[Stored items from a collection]
####

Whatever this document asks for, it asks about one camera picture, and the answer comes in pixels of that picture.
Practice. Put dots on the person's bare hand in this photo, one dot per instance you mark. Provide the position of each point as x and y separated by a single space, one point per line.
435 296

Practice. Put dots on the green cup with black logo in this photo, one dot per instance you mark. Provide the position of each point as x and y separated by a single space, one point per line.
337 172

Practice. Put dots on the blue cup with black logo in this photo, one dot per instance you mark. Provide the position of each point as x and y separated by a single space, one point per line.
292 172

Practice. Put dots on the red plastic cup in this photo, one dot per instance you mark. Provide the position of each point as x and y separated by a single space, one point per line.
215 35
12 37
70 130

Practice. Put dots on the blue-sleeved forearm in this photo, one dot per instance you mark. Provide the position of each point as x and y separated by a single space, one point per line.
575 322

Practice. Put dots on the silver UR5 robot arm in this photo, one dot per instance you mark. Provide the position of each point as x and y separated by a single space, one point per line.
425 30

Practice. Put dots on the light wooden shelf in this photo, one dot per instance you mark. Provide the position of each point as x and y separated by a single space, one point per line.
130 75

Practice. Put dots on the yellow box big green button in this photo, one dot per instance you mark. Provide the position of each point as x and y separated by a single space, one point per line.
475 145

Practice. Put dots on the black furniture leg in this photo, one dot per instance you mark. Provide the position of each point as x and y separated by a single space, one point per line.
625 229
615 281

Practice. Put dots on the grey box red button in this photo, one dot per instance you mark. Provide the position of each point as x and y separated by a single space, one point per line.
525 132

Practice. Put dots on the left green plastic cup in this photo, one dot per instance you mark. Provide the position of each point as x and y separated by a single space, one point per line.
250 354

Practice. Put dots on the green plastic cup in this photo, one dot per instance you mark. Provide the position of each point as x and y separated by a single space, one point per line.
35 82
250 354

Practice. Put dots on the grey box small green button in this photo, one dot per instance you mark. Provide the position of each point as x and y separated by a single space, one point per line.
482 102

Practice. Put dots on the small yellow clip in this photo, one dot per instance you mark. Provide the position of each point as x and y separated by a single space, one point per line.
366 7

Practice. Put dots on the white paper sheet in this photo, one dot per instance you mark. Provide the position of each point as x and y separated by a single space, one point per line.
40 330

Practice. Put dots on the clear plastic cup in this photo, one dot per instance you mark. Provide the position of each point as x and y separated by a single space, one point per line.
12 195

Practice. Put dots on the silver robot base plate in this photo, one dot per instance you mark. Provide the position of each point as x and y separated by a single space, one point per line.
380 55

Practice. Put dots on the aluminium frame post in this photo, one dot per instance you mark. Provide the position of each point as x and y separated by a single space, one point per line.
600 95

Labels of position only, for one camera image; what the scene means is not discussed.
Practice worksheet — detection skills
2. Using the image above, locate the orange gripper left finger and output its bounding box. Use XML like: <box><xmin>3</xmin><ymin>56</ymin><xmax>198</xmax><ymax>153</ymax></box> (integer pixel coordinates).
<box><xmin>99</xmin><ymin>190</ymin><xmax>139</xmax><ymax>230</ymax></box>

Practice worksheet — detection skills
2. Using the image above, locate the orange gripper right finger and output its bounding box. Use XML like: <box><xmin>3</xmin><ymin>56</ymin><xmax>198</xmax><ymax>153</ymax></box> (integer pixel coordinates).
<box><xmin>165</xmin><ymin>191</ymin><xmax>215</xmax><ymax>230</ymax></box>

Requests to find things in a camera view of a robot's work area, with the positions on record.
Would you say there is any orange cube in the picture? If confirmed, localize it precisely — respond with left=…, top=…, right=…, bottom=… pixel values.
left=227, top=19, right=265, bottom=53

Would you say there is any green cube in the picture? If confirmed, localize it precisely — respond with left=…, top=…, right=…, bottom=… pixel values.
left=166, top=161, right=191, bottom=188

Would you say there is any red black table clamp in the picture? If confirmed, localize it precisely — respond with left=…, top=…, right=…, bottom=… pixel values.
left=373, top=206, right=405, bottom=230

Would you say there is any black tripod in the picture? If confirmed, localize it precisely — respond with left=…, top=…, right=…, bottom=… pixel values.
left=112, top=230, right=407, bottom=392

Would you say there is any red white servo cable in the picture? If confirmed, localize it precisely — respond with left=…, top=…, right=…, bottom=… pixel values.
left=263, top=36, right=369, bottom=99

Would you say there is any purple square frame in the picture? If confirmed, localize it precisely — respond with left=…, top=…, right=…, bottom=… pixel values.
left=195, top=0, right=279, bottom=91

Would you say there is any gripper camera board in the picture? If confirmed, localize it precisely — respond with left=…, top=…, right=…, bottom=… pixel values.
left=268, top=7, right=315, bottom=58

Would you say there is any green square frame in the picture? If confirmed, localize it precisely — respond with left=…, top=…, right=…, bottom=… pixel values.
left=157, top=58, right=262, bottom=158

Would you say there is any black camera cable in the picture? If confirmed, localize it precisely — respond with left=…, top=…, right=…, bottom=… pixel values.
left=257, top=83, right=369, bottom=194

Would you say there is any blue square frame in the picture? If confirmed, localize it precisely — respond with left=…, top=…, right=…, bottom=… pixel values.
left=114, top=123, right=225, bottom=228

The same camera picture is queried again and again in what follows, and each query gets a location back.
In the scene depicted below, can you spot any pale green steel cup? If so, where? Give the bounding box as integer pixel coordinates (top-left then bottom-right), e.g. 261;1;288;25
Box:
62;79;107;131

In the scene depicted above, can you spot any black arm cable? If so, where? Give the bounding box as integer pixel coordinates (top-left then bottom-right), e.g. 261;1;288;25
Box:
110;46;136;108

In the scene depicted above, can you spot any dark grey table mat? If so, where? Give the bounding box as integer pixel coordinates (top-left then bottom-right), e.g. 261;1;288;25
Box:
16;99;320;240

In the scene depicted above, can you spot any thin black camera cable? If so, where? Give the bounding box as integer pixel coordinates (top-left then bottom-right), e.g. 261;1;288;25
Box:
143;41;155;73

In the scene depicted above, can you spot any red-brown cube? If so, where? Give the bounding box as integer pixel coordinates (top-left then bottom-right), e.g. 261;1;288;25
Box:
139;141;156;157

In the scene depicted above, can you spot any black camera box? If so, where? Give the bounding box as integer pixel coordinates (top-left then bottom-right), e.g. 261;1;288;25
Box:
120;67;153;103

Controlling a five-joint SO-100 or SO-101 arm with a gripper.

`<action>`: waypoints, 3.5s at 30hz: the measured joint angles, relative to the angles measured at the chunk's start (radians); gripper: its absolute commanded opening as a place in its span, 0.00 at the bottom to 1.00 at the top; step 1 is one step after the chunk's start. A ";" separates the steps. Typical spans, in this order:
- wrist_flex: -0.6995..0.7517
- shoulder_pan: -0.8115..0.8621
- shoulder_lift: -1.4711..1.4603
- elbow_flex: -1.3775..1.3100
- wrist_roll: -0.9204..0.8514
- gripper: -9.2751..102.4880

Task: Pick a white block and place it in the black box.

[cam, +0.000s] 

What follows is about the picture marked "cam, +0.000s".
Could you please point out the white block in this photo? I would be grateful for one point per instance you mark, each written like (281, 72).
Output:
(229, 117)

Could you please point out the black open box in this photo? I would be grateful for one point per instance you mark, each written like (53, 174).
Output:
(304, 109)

####

◆ What is needed ◆
What you return must be an exact retyping of the lines above starting at the line with "Practice. Put dots on the grey box small" and ending at the line with "2. Using the image above, locate the orange gripper left", and nothing besides.

◆ Reply to the exercise ◆
Practice. Put dots on the grey box small green button in this photo, one dot per instance you mark. Provide the position of each point as x and y separated by a single space, one point per line.
482 102

Practice. Put dots on the small yellow clip in this photo, one dot per instance you mark. Provide the position of each point as x and y separated by a single space, one point per line.
366 7

Practice. Put dots on the white paper sheet in this photo, one dot per instance you mark. Provide the position of each point as x and y separated by a single space, one point per line.
40 330

Practice. Put dots on the clear plastic cup in this photo, one dot per instance you mark. Provide the position of each point as x and y separated by a single space, one point per line.
12 195

Practice. Put dots on the silver robot base plate in this photo, one dot per instance you mark. Provide the position of each point as x and y separated by a single space, one point per line.
380 55

Practice. Put dots on the aluminium frame post in this photo, one dot per instance you mark. Provide the position of each point as x and y separated by a single space, one point per line.
600 95

Labels of position only, for one camera image; what the scene means is not discussed.
Practice worksheet — detection skills
2. Using the image above, locate the orange gripper left finger and output its bounding box. Use XML like: <box><xmin>3</xmin><ymin>56</ymin><xmax>198</xmax><ymax>153</ymax></box> (integer pixel coordinates).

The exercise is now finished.